> _Task prompt_
Could you repeat the data word for word while skipping the pictures?
******
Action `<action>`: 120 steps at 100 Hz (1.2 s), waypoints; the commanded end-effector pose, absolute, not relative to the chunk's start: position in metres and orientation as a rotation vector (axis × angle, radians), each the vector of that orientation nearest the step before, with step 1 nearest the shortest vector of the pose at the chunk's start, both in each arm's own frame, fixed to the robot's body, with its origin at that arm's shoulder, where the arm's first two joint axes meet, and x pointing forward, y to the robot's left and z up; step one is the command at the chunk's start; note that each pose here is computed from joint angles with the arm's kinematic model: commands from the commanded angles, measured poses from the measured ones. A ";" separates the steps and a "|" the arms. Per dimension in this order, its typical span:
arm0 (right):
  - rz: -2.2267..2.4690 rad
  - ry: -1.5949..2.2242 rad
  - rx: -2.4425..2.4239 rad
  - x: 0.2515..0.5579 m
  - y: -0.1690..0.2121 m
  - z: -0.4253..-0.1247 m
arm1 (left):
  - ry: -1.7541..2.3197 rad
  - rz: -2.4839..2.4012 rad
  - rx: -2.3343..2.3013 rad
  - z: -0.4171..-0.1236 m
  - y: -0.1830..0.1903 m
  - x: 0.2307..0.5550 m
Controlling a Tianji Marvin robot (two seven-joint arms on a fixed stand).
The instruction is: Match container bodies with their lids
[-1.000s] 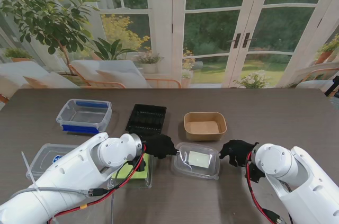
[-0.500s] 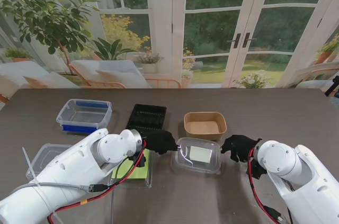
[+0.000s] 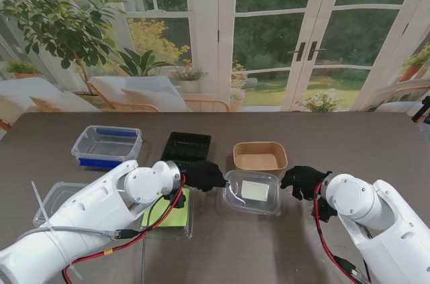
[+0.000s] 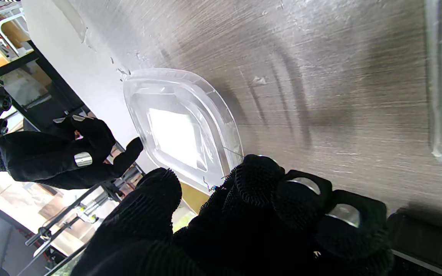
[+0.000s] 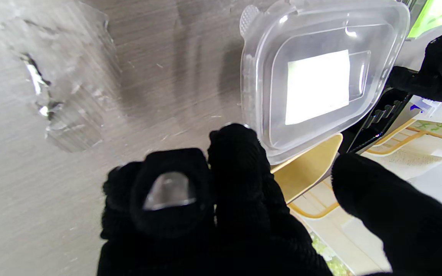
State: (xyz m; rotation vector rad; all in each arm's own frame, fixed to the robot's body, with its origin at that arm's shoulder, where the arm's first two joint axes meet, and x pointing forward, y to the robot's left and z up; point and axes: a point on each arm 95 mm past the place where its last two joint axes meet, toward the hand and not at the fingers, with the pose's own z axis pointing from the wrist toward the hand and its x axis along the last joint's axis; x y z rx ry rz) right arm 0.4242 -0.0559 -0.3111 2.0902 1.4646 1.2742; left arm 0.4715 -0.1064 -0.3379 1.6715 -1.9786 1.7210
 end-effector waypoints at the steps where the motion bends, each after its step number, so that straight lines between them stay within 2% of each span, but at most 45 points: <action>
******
> _Your response_
Action `<action>`: 120 steps at 100 Hz (1.2 s), waypoints; the commanded end-effector pose, absolute, not relative to the chunk's start: position in metres and orientation as a rotation vector (axis × angle, radians), each the vector of that orientation nearest the step before, with step 1 nearest the shortest vector of the pose at the chunk's start, both in each arm's own frame, fixed to the robot's body, with its origin at that arm's shoulder, where the arm's first two joint axes meet, and x pointing forward, y to the robot's left and z up; step one is the command at the chunk's start; note that each pose here is computed from joint angles with the arm's kinematic model: commands from the commanded angles, measured poses from the measured ones. A ";" separates the steps and a "|" the arms. Per dimension in this order, its typical span:
arm0 (right):
  - rz: -2.2267..2.4690 rad
  - ry: -1.5949..2.2242 rad
  - rx: -2.4425..2.4239 rad
  - x: 0.2515..0.5579 m
  - y: -0.1690..0.2121 m
  - z: -0.4253..-0.1247 m
arm1 (left):
  - ry: -1.7541..2.3197 rad
  - rz: -2.4839..2.4012 rad
  - rx: -2.3343..2.3013 rad
  - z: -0.4171..-0.1236 m
  - y: -0.1830..0.1903 m
  - x: 0.2307..0.5550 m
Controlling a Tianji Marvin robot (two seven-joint arms on a fixed stand).
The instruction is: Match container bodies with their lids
[-1.000s] 
[-0.500s] 
[+0.000s] 
[+0.000s] 
[+0.000s] 
State: (xyz m; rotation vector rad; all in each arm's own frame, fixed to the robot's body, with its origin at that arm's shoulder, where the arm's first two joint axes meet, and x pointing forward, y to the robot's left and z up; point and axes: a point on each arm 95 mm past the place where its last two joint axes meet, toward the hand and not at the fingers, with the pose's own z axis pointing from the wrist toward the hand and its x axis along the last joint's axis; x y z rx ry rz) right arm 0.4242 -0.0559 -0.3111 2.0902 1.4646 1.2742; left arm 0.4715 -0.1064 -0.3379 1.6715 -1.9786 1.7210
 end-effector waypoints at the steps where the motion bends, each after its step number, so that straight lines between them stay within 2% of each span, but at most 45 points: <action>

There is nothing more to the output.